INSTRUCTIONS TO FOLLOW:
One range is to be output from the listing below, exactly as written: the line with "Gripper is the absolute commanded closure" to the line with "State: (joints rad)", both kept.

◇ ◇ ◇

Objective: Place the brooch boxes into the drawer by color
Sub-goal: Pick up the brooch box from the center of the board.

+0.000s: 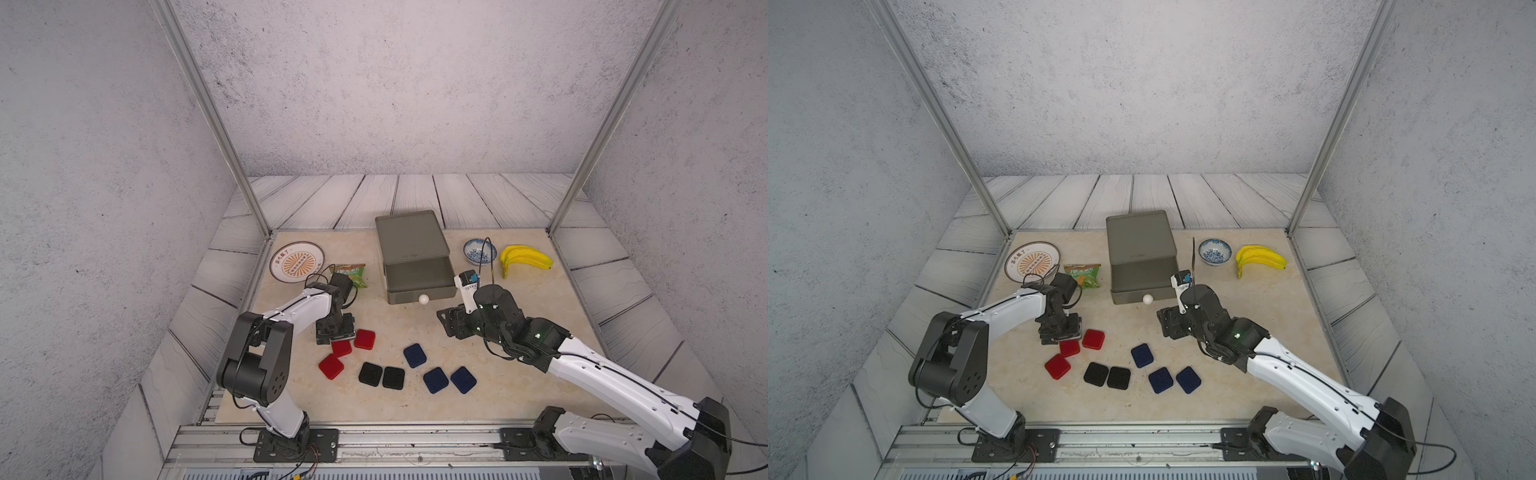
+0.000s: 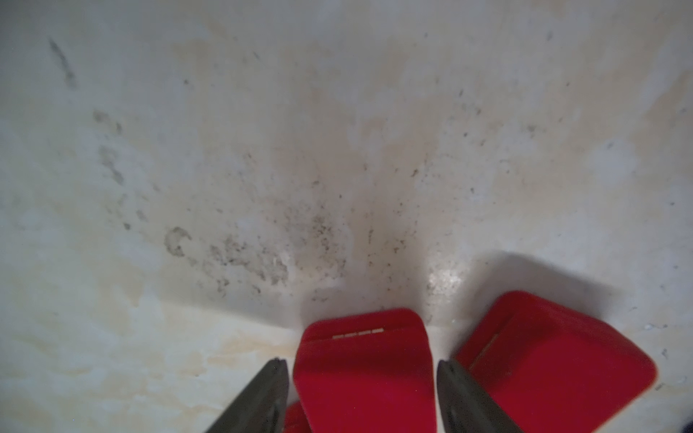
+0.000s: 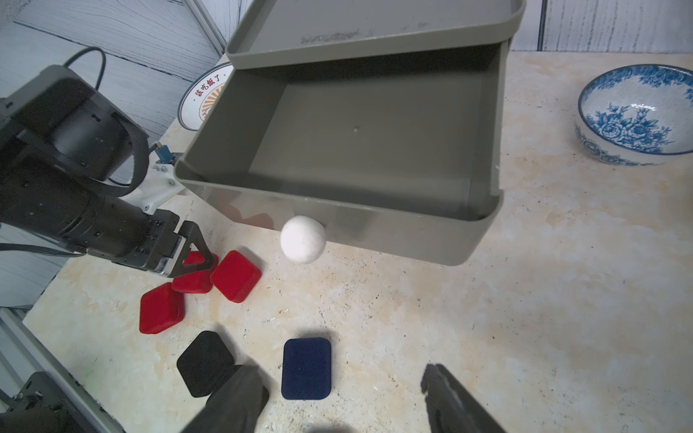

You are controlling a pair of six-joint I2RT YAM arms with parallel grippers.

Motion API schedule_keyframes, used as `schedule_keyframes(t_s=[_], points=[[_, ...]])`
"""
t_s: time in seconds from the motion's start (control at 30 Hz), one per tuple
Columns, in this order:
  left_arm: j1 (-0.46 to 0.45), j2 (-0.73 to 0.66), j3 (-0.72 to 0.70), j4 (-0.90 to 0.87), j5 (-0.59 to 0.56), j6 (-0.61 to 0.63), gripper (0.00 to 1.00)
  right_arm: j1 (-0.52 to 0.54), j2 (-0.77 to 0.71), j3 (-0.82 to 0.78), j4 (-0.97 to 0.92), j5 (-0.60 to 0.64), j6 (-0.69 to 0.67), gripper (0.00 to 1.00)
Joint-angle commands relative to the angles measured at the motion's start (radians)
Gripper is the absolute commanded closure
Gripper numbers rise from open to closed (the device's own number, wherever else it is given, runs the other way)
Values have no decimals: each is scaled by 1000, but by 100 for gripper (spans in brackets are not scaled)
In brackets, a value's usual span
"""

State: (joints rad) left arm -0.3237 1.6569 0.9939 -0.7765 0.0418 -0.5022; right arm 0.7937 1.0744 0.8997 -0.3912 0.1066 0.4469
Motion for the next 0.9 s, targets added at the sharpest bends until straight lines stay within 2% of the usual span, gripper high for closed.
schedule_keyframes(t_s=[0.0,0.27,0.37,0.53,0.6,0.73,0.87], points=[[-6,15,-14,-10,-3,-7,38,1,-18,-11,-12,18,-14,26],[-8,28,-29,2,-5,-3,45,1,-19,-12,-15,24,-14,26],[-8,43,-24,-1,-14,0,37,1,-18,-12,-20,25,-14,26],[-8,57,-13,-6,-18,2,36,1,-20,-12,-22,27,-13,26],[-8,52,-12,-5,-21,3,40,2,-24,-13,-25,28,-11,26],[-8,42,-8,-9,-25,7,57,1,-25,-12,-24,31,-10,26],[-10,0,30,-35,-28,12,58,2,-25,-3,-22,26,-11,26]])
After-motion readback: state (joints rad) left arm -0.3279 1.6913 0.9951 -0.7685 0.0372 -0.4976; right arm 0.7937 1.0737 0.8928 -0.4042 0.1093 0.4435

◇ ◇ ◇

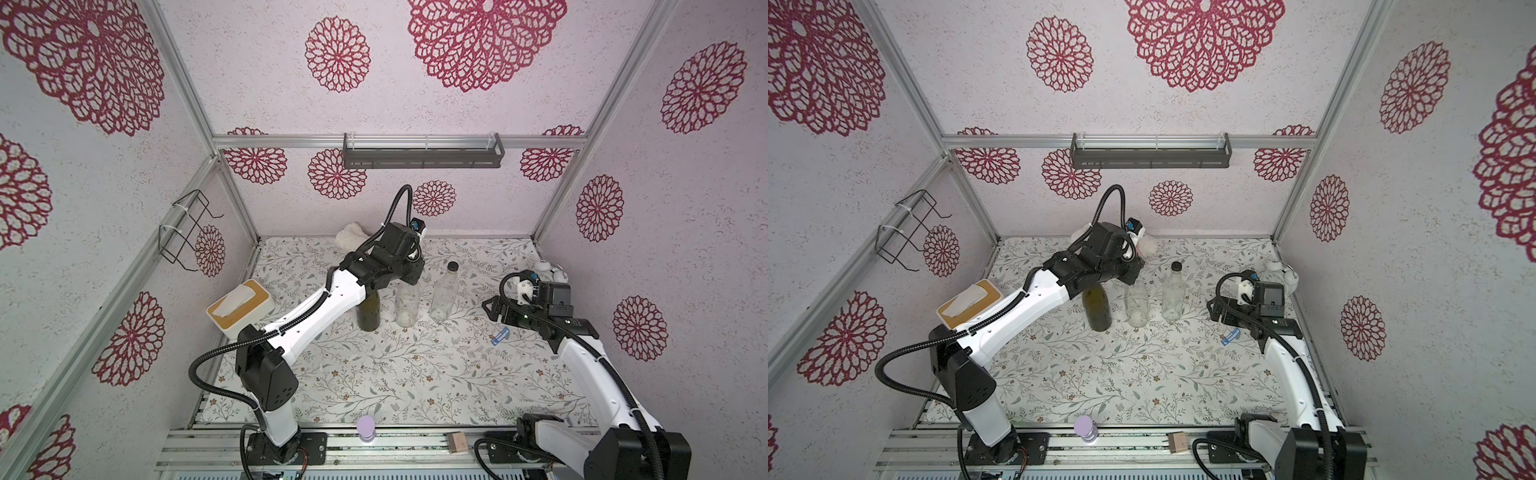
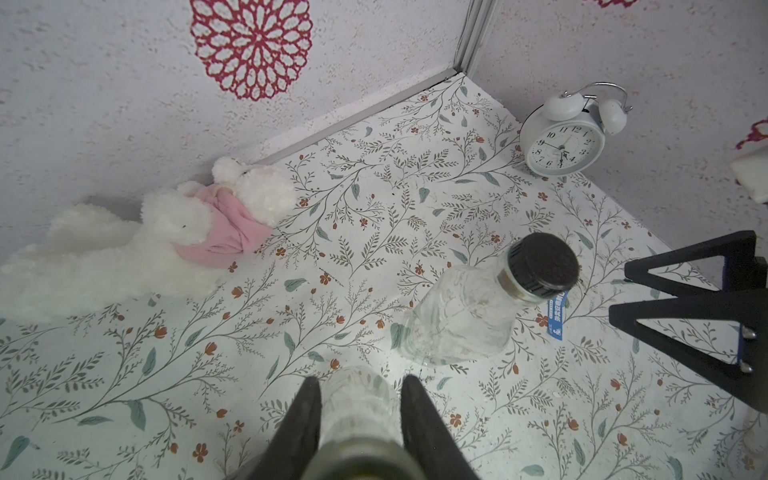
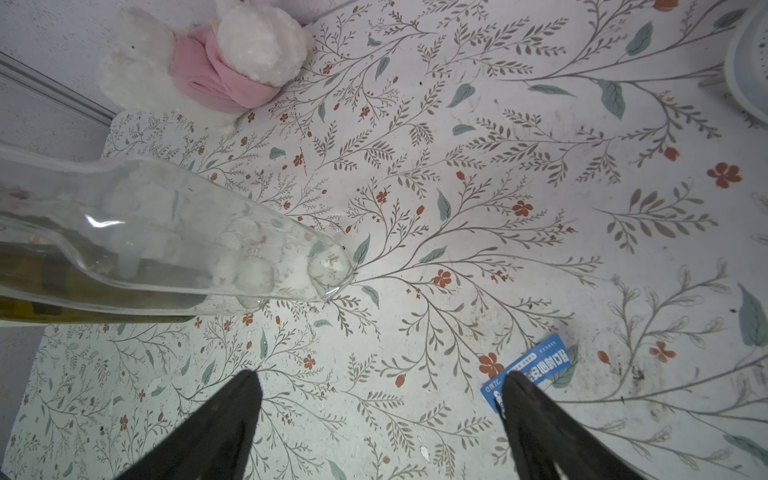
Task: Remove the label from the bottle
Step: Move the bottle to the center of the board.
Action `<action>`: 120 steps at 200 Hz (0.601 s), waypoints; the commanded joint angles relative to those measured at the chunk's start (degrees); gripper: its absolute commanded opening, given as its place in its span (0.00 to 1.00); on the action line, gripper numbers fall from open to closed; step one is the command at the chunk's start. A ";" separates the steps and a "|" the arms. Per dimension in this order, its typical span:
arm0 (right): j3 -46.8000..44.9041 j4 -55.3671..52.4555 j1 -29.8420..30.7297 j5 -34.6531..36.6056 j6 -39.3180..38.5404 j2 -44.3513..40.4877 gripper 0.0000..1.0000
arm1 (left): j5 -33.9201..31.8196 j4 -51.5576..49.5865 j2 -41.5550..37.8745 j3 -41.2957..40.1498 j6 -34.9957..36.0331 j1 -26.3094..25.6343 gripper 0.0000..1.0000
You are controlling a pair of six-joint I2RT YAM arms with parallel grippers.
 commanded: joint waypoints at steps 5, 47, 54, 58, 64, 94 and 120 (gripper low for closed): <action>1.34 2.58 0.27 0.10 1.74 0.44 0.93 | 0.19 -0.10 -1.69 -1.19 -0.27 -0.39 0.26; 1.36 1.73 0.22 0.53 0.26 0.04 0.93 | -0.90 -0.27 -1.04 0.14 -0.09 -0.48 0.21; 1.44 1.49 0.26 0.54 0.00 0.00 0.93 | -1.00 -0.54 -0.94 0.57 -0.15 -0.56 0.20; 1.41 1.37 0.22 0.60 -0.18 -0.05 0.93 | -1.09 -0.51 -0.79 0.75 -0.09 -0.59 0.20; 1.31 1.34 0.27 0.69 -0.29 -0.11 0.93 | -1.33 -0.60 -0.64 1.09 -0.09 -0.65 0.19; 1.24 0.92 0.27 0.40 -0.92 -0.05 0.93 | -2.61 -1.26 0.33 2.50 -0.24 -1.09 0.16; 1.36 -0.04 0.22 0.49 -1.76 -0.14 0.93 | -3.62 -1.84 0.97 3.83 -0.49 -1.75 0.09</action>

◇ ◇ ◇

EXPECTED OUTPUT:
Gripper is the absolute commanded closure
Gripper numbers rise from open to closed (the device's own number, wherever else it is given, runs the other way)
Values have no decimals: each is scaled by 1000, but by 100 for gripper (spans in brackets are not scaled)
In brackets, a value's usual span
"""

State: (joints rad) left arm -0.3237 1.6569 0.9939 -0.7765 0.0418 -0.5022; right arm 0.7937 1.0744 0.8997 -0.3912 0.1066 0.4469

What the exercise required has been answered in full.